Modification of the limit sets (attractors) of the systems. The last class of control goals is related to the modification of some quantitative characteristics that limit the behavior of the system. It includes such specific goals as
- changing the type of the equilibrium (e.g., transforming an unstable equilibrium into a stable one, or vice versa);
- changing the type of the limit set (e.g., transforming a limit cycle into a chaotic attractor, or vice versa, changing the fractal dimension of the limit set, etc.);
- changing the position or the type of the bifurcation point in the parameter space of the system.

Investigation of the above problems started at the end of the 1980s with work on bifurcation control and continued with work on the control of chaos.
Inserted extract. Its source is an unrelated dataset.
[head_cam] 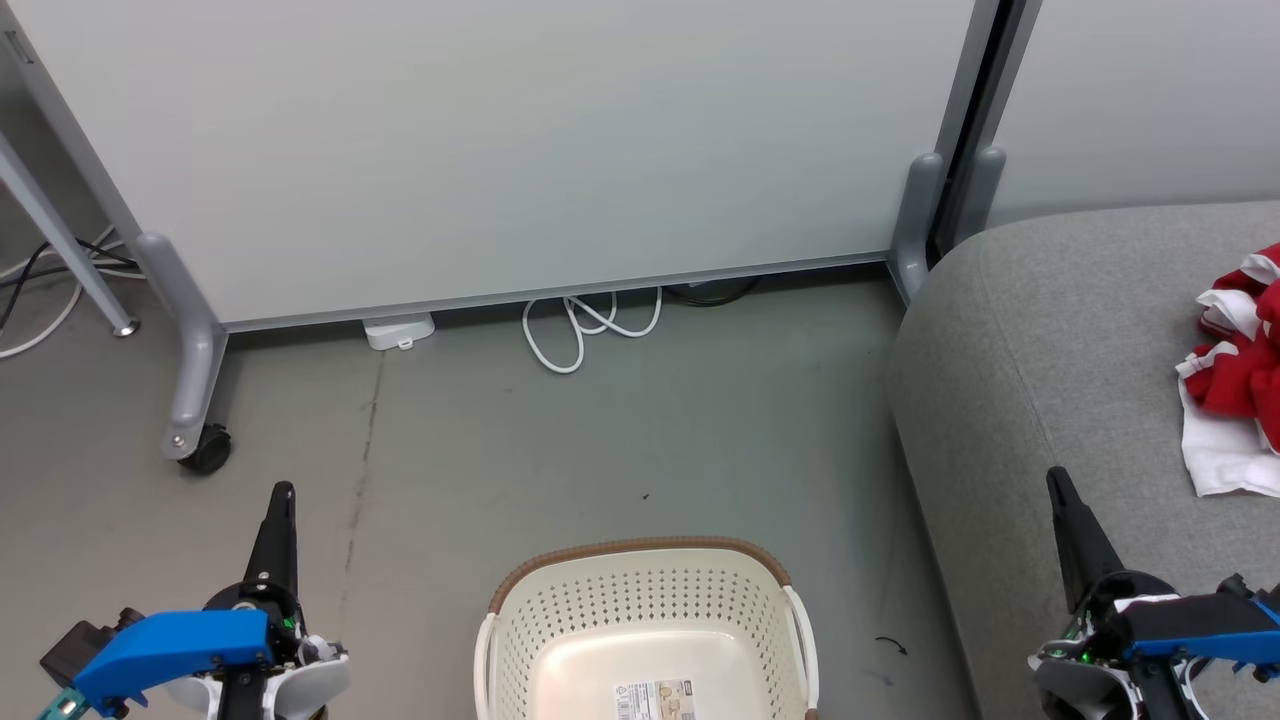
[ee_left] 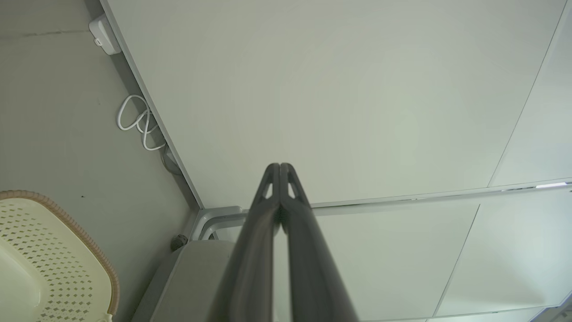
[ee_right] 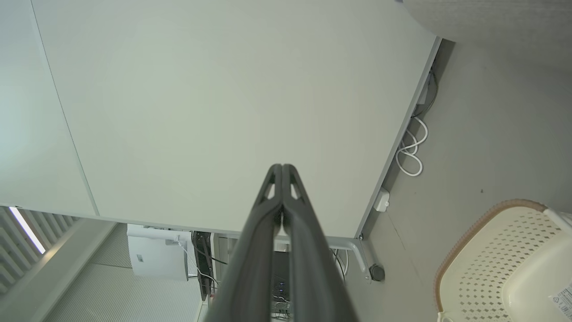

Ott, Grebogi and Yorke and their followers introduced a new class of control goals not requiring any quantitative characteristic of the desired motion. Instead, the desired qualitative type of the limit set (attractor) was specified, e.g., control should provide the system with a chaotic attractor. Additionally, the desired degree of chaoticity may be specified by specifying the Lyapunov exponent, fractal dimension, entropy, etc. See.

In addition to the main control goal, some additional goals or constraints may be specified. A typical example is the "small control" requirement: the control function should have little power or should require a small expenditure of energy. Such a restriction is needed to avoid "violence" and preserve the inherent properties of the system under control. This is important for ensuring the elimination of artefacts and for an adequate study of the system.
Three types of control are used in physical problems: constant control, feedforward control and feedback control. Implementation of a feedback control requires additional measurement devices working in real time, which are often hard to install. Therefore, studying the system may start with the application of inferior forms of control: time-constant and then feedforward control. The possibilities of changing system behavior by means of feedback control can then be studied.

===Methodology===

The methodology of cybernetical physics is based on control theory. Typically, some parameters of physical systems are unknown and some variables are not available for measurement. From the control viewpoint this means that control design should be
performed under significant uncertainty, i.e., methods of robust control or adaptive control should be used. A variety of design methods have been developed by control theorists and control engineers for both linear and nonlinear systems. Methods of partial control, control by weak signals, etc. have also been developed.

== Fields of research and prospects==
Currently, an interest in applying control methods in physics is still growing.
The following areas of research are being actively developed:

- Control of oscillations
- Control of synchronization
- Control of chaos, bifurcations
- Control of phase transitions, stochastic resonance
- Optimal control in thermodynamics
- Control of micromechanical, molecular and quantum systems

Among the most important applications are: control of fusion, control of beams, control in nano- and femto-technologies.

In order to facilitate information exchange in the area of cybernetical physics the International Physics and Control Society (IPACS) was created.
IPACS organizes regular conferences (Physics and Control Conferences) and supports an electronic library, IPACS Electronic Library and an information portal, Physics and Control Resources.